[Extracted data entries]
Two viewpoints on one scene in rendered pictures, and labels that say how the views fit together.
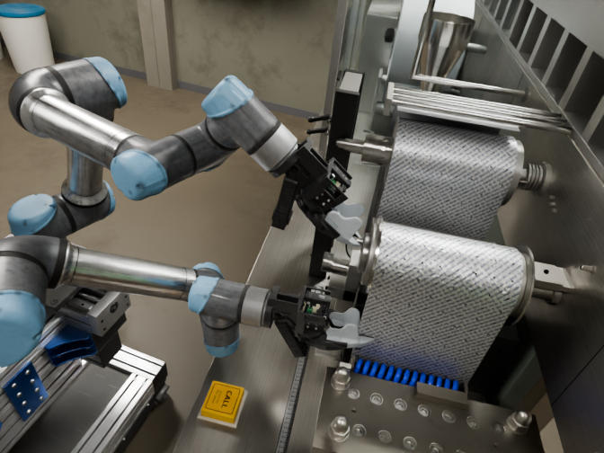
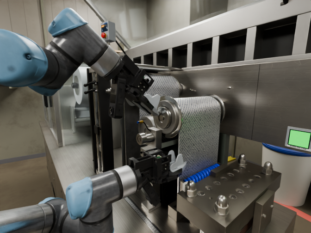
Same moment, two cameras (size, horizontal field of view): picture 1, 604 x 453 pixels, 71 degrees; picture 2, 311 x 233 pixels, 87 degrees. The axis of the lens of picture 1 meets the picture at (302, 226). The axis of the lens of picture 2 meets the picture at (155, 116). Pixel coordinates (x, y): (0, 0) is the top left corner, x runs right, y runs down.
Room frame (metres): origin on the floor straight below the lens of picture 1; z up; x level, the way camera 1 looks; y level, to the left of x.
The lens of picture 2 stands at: (0.22, 0.29, 1.36)
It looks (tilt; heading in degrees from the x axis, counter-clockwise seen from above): 10 degrees down; 315
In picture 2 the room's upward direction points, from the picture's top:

◆ **ACTION ITEM**
So that the copy stays exact, reproduce each record word for word and leave its images out.

◆ **YOUR SOLUTION**
Two viewpoints on one scene in rendered pictures, and labels that say how the views fit together.
Same moment, two cameras (size, horizontal field of view): picture 1, 604 x 453 pixels, 71 degrees; picture 2, 311 x 233 pixels, 87 degrees. The axis of the lens of picture 1 meets the picture at (302, 226). The axis of the lens of picture 2 meets the picture at (155, 116). Pixel coordinates (x, y): (0, 0) is the top left corner, x runs right, y runs down.
Room frame (metres): origin on the floor straight below the lens of picture 1; z up; x level, the way camera 1 looks; y level, to the left of x.
The lens of picture 2 stands at: (0.22, 0.29, 1.36)
It looks (tilt; heading in degrees from the x axis, counter-clockwise seen from above): 10 degrees down; 315
In picture 2 the room's upward direction points, from the picture's top:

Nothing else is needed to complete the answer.